That's a horrible idea. What kind of dumbass would.... oh crap. I'm not falling for that trap.


----------



## EM_PS (Aug 23, 2013)

^ :banhim:


----------



## RIP - VTEnviro (Aug 23, 2013)

Dexman PE said:


> Sapper said:
> 
> 
> > I was thinking of selling a bunch of stuff, moving to california, deleting my entire online profile, then moving back east and slowly start getting back online and slowly start buying stuff back... oh, um, wait a second.
> ...




He did it again...

May whatever Mod you believe in have mercy on your soul...


----------



## RIP - VTEnviro (Aug 23, 2013)

Sapper said:


> I was thinking of selling a bunch of stuff, moving to california, deleting my entire online profile, then moving back east and slowly start getting back online and slowly start buying stuff back... oh, um, wait a second.

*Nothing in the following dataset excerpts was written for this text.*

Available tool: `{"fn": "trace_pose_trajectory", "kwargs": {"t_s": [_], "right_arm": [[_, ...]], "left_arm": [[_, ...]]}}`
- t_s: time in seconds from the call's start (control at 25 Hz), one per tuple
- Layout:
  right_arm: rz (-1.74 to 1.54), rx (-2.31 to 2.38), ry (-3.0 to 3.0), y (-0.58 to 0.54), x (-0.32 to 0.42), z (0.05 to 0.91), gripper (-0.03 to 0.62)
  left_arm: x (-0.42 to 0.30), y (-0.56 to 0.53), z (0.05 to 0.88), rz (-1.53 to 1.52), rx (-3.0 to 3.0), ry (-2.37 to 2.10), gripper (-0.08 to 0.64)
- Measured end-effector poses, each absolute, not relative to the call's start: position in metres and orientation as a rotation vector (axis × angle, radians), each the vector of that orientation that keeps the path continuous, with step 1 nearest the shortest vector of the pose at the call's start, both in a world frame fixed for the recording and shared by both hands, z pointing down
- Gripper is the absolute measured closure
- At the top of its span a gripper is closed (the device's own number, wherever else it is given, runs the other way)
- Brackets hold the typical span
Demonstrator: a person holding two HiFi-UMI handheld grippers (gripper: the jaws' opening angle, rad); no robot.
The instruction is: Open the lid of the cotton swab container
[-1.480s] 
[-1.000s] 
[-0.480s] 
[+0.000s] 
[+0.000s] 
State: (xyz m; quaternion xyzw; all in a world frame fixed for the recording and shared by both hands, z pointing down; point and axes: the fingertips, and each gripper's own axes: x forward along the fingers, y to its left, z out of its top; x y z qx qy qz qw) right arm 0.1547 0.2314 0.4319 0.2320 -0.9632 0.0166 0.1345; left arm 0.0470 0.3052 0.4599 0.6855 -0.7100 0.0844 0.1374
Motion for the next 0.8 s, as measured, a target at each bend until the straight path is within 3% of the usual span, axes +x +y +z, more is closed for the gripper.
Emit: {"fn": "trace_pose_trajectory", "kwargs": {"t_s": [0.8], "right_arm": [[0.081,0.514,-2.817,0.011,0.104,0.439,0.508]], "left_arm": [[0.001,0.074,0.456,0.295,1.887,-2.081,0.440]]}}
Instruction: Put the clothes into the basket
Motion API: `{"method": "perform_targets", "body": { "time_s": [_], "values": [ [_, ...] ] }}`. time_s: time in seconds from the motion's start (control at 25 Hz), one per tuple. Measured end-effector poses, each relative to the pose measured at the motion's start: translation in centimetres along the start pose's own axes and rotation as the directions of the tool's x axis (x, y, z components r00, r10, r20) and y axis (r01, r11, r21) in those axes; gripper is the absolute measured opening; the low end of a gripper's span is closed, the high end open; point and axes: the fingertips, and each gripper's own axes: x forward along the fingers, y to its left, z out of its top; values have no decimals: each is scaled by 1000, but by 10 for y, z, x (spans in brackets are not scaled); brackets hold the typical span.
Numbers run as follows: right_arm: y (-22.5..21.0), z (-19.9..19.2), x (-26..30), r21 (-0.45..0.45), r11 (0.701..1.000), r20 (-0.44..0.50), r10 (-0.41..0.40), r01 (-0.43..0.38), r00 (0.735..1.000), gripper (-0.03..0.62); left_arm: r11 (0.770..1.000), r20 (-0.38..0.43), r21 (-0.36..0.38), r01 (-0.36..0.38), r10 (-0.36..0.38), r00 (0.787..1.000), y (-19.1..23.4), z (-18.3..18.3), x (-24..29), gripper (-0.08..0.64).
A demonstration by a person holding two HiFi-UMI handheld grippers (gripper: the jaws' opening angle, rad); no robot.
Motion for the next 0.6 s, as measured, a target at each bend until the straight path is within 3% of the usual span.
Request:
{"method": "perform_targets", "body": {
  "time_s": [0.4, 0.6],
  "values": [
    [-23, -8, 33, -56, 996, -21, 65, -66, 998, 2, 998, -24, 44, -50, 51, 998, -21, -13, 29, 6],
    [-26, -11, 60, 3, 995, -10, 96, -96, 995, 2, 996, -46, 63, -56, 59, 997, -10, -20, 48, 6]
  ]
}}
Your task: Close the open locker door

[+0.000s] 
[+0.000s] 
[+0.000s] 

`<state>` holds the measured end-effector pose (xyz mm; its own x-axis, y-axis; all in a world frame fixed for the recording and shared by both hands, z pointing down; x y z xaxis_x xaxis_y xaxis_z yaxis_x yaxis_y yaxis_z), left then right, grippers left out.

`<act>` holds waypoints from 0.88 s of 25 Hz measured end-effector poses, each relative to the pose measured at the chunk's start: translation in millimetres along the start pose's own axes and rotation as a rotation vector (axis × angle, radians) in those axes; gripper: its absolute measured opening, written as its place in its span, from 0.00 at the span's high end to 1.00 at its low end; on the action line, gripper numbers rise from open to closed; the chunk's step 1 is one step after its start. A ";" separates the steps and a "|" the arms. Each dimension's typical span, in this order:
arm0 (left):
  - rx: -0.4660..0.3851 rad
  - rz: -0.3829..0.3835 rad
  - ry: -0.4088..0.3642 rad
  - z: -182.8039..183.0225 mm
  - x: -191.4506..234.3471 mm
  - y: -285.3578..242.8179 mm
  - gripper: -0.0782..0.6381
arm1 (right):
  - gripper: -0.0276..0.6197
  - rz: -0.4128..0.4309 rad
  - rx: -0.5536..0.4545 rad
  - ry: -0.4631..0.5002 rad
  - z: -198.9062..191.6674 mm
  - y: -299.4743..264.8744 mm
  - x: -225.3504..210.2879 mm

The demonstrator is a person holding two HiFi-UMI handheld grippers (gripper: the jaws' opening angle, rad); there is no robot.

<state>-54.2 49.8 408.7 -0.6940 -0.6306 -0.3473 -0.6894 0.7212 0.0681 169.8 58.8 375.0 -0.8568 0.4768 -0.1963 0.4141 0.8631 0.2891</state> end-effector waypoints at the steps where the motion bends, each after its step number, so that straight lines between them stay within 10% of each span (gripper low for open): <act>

Coulda been worse, could have moved to a Dakota.


----------



## maryannette (Aug 23, 2013)

Dex just called it like he saw it! :/


----------



## Sapper PE LS (Aug 23, 2013)

And it doesn't matter, because I am neither the founder of this site nor an admin.


----------



## maryannette (Aug 23, 2013)

But, I'm glad you're back.


----------



## csb (Aug 27, 2013)

If I have my midlife crisis now, does that mean I'm dead at 68?

Wait...I am training to finish a marathon. Crap. I'm gonna be dead at 68.


----------



## Flyer_PE (Aug 27, 2013)

^Using that logic, if buying the plane was my midlife crisis, I'm done at 64. I've always figured I had a better chance of personally meeting an extraterrestrial being than collecting a social security check.


----------



## csb (Aug 27, 2013)

No joke!


----------



## Capt Worley PE (Aug 28, 2013)

No joke at all.


----------



## Dexman PE PMP (Aug 28, 2013)

Flyer_PE said:


> ^Using that logic, if buying the plane was my midlife crisis, I'm done at 64. I've always figured I had a better chance of personally meeting an extraterrestrial being than collecting a social security check.


62 here, but then again I assumed I would most likely die while behind the wheel of this car...


----------



## cement (Aug 28, 2013)

I need a second crisis to reset the clock.


----------



## Wolverine (Aug 28, 2013)

I'm celebrating my midlife crisis by forming a metal band.

I think metal is ready for a comeback and I think I'm just the man to get it started.

Metal -!..!


----------



## Dexman PE PMP (Aug 28, 2013)

^^^ You might want to change your shirt first...


----------



## DVINNY (Aug 30, 2013)

Sapper said:


> I was thinking of selling a bunch of stuff, moving to california, deleting my entire online profile, then moving back east and slowly start getting back online and slowly start buying stuff back... oh, um, wait a second.


Now THAT... sounds like a solid plan.


----------



## Sapper PE LS (Aug 30, 2013)

Well you know, gotta start somewhere.


----------